*Supplied information*.

------------------------

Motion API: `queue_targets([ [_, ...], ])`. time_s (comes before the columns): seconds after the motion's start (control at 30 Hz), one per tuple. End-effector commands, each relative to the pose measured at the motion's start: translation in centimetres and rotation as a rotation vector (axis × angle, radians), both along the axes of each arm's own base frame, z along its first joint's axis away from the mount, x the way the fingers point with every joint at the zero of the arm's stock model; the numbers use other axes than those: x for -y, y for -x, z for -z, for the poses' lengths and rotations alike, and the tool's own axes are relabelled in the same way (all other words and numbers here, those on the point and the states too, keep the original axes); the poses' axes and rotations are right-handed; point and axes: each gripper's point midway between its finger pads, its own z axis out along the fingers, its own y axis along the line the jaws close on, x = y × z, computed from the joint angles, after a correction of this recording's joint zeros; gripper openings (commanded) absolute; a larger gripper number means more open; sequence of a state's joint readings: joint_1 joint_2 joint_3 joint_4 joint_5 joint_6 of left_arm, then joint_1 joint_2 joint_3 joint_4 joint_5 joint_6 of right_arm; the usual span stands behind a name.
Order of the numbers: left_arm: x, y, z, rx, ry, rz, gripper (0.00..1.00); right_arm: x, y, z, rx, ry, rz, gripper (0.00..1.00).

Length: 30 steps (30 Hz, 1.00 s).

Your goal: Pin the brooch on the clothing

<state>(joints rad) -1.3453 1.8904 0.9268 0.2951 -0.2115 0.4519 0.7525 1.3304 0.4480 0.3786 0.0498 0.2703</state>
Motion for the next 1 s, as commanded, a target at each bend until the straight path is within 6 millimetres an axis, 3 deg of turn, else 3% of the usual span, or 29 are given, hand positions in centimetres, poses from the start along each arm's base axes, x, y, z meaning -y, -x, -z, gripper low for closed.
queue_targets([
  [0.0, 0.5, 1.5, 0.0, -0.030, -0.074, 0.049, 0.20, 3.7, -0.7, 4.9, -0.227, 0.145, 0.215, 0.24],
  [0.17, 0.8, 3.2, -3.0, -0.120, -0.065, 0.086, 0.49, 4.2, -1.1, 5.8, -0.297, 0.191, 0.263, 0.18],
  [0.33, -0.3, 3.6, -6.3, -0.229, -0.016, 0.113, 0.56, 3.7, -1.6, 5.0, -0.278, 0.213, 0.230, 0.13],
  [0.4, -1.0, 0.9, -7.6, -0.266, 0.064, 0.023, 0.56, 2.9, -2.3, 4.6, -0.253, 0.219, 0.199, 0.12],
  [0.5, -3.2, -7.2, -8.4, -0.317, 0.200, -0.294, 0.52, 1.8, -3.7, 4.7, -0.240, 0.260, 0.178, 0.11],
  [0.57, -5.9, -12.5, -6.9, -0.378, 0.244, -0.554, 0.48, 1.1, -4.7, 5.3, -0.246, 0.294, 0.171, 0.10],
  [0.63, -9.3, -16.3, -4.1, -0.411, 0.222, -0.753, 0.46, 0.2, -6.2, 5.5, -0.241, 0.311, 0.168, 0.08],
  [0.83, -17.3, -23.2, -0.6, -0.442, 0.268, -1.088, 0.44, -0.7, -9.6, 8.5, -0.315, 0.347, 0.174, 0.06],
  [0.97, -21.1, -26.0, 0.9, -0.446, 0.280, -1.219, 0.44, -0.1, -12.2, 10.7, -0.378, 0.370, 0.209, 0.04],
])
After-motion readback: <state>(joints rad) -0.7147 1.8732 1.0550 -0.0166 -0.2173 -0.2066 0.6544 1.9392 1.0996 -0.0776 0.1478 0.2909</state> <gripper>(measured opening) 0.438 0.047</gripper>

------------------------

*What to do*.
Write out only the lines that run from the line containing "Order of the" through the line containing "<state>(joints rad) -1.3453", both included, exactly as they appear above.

*Result of this task*.
Order of the numbers: left_arm: x, y, z, rx, ry, rz, gripper (0.00..1.00); right_arm: x, y, z, rx, ry, rz, gripper (0.00..1.00).

Length: 30 steps (30 Hz, 1.00 s).

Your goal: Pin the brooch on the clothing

<state>(joints rad) -1.3453 1.8904 0.9268 0.2951 -0.2115 0.4519 0.7525 1.3304 0.4480 0.3786 0.0498 0.2703</state>

What appears above is the full answer.